Roman psychologique d'une noirceur extrême, Intra/Extra est le récit d'une descente aux enfers, celle d'un jeune homme, exclu de la société, qui sombre dans la violence, jusqu'aux frontières de la folie. Une lecture atypique, choquante et réaliste.
Guillain a quitté très tôt le domicile familial, pour fuir un père violent et une mère alcoolique. Direction Bordeaux où il dilapide rapidement ses économies et devient un SDF confronté à la violence et aux inégalités. Quelques rencontres avec des personnes bienveillantes ne suffisent pas à le ramener dans le droit chemin. Désabusé par la brutalité du monde qui l'entoure, il sombre dans la grande précarité, jusqu'à la rencontre inattendue avec un chef d'entreprise qui lui propose un travail. Guillain accepte et se lit rapidement d'amitié avec cet homme, dont il épouse par la suite la fille. Ce mariage qui devrait être pour lui une véritable chance de s'en sortir sera au contraire la voix la plus dangereuse pour sombrer dans la folie.
Gaëtan Genet porte un regard dès plus sombre sur la société, en prêtant sa voix à une personne, dite " marginale ", qui refuse tout comme les êtres qu'il côtoie " d'entrer dans le moule ", qui rejette le conformisme de masse et la société telle qu'elle est. L'utilisation de la première personne donne parfois à ce roman des allures de témoignages. Par son point de vue acerbe, l'auteur nous ouvre les yeux, nous fait réfléchir sur le système, le dénonce avec force. C'est très fort.

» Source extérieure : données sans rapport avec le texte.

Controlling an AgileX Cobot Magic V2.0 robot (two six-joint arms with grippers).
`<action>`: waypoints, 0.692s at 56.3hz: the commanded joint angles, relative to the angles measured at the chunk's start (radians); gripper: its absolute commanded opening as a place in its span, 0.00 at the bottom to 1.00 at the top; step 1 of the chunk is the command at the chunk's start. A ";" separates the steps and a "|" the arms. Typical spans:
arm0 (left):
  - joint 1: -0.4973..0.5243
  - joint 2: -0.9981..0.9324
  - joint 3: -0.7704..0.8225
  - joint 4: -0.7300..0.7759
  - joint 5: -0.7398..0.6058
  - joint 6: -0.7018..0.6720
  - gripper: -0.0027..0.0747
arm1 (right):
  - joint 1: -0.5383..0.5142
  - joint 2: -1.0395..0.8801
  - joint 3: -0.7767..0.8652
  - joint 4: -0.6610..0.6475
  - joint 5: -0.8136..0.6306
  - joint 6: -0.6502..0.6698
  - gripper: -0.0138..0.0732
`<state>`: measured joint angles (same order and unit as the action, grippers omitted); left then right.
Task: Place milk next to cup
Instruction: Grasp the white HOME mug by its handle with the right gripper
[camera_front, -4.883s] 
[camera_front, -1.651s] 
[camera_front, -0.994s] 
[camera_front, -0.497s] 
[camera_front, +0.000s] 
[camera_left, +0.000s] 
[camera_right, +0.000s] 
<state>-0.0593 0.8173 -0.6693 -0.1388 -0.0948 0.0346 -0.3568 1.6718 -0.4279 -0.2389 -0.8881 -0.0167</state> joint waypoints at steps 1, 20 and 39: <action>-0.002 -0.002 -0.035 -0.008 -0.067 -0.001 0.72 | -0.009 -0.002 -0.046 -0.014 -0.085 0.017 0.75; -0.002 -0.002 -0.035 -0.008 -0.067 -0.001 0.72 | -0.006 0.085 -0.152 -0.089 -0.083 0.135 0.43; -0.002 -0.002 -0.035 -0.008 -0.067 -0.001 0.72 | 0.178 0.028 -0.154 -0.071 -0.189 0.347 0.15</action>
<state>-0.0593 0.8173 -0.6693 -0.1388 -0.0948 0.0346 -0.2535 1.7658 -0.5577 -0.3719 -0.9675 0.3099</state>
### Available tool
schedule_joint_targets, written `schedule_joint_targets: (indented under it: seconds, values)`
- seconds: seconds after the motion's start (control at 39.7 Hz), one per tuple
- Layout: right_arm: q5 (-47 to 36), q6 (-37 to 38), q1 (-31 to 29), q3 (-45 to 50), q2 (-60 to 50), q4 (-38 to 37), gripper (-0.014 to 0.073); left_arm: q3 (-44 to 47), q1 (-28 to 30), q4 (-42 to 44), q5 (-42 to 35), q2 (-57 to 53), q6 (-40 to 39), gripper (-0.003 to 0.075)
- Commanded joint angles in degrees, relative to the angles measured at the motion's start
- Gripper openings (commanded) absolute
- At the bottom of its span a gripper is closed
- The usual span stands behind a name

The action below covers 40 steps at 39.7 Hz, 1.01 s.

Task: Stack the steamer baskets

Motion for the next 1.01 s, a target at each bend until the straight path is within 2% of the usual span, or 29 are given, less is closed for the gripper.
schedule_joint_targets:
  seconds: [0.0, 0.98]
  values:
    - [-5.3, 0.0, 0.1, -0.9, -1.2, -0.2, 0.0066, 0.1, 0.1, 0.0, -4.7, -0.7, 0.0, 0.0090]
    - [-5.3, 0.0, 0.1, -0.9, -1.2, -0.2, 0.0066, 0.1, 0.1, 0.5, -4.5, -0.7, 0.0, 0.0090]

Guillain n'est pas un personnage auquel on peut s'attacher et pourtant, en posant le livre, je ne peux m'empêcher de songer à son parcours, aux difficultés rencontrées, aux injustices vues et vécues. Tout cela existe bel et bien, et pire encore. L'écriture simple et réaliste de l'auteur ne nous épargne aucune violence. Certains passages sont difficiles, un style cru agrémente certaines scènes parfois obscènes (le sexe fantasmé ou non est un défouloir pour Guillain), un public averti en vaut deux. De nombreux sujets sont évoqués : la précarité, la maltraitance, les dépendances à l'alcool, aux drogues, le racisme, la folie... On ne peut imaginer de fin positive à ce roman ni de destin heureux pour cet homme issu d'une famille dysfonctionnelle, qui rencontre une autre famille dysfonctionnelle, et qui, on le devine rapidement, est une véritable bombe à retardement. Guillain souffre de problèmes psychologiques graves, dus à son enfance difficile, à son parcours chaotique. Personne ne détecte ses troubles, il n'est pas soigné, ne le sera jamais, puisque personne ne s'intéresse réellement à ce qu'il est et qu'il dissimule parfaitement sa vraie nature.
Je me répète peut-être mais ce livre est d'une violence rare, tant dans les thèmes abordés que par la réflexion qu'il propose. Je remercie Gaëtan Genet pour sa confiance, et pour cet uppercut, ce livre qu'il fallait oser écrire. Je conseille ce très bon roman à un public averti, qui j'en suis sûre n'en sortira pas indemne.